§ **PROBLEM REQUIREMENTS**:
Transcribe the full listing exactly, and drop every picture.
+++
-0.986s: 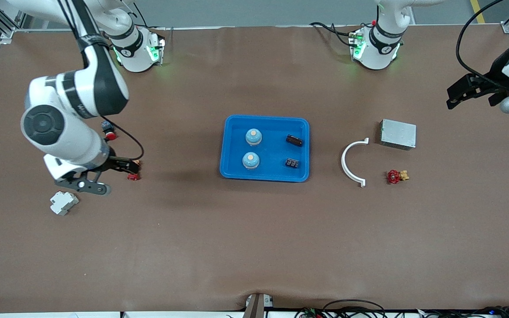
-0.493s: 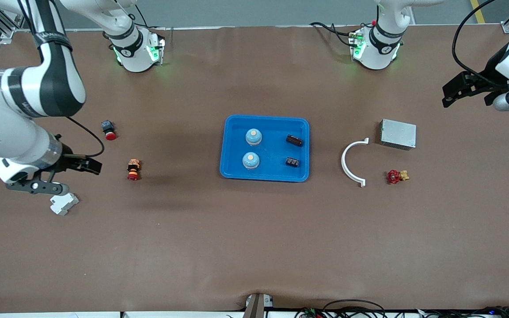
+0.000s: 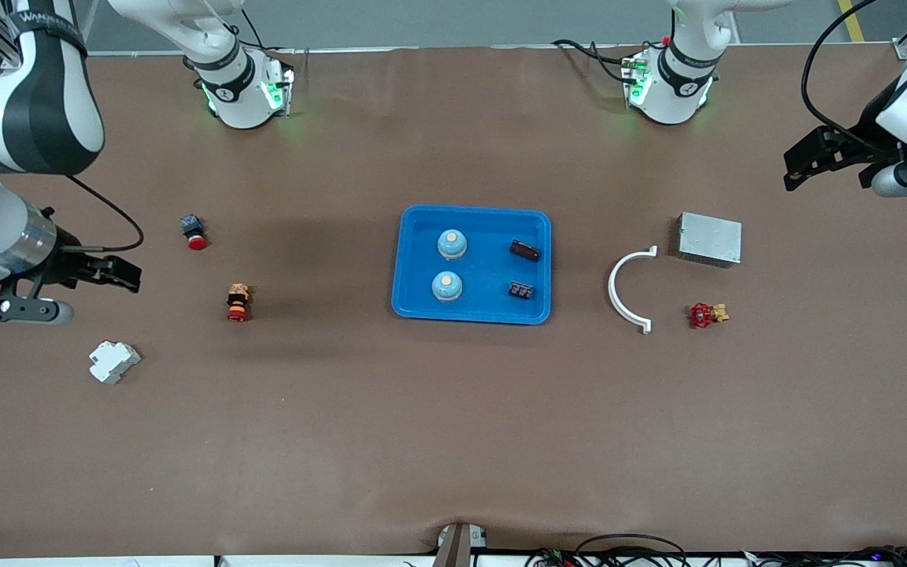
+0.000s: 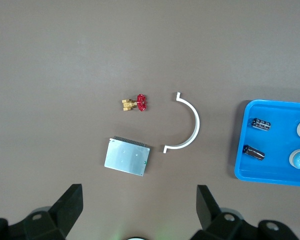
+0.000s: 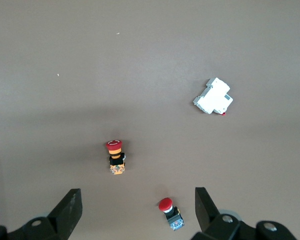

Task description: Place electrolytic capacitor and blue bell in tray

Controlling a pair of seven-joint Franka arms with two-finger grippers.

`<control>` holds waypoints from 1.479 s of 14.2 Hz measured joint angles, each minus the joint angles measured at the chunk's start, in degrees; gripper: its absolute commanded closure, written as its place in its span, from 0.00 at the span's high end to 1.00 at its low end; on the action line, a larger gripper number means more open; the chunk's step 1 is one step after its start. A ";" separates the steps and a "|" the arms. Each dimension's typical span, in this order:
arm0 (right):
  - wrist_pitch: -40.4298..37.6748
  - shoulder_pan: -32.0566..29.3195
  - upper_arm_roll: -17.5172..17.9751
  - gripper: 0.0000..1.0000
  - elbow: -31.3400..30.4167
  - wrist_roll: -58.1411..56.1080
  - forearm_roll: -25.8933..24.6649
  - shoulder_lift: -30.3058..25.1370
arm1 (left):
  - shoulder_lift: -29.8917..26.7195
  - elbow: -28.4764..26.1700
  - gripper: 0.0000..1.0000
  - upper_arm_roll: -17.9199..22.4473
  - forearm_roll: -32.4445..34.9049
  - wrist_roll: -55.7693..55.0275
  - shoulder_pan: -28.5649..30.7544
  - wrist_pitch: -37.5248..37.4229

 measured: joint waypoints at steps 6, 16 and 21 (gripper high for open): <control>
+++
§ **YOUR SOLUTION**:
-0.986s: 
-0.493s: 
+0.000s: 
+0.000s: 
+0.000s: 

Task description: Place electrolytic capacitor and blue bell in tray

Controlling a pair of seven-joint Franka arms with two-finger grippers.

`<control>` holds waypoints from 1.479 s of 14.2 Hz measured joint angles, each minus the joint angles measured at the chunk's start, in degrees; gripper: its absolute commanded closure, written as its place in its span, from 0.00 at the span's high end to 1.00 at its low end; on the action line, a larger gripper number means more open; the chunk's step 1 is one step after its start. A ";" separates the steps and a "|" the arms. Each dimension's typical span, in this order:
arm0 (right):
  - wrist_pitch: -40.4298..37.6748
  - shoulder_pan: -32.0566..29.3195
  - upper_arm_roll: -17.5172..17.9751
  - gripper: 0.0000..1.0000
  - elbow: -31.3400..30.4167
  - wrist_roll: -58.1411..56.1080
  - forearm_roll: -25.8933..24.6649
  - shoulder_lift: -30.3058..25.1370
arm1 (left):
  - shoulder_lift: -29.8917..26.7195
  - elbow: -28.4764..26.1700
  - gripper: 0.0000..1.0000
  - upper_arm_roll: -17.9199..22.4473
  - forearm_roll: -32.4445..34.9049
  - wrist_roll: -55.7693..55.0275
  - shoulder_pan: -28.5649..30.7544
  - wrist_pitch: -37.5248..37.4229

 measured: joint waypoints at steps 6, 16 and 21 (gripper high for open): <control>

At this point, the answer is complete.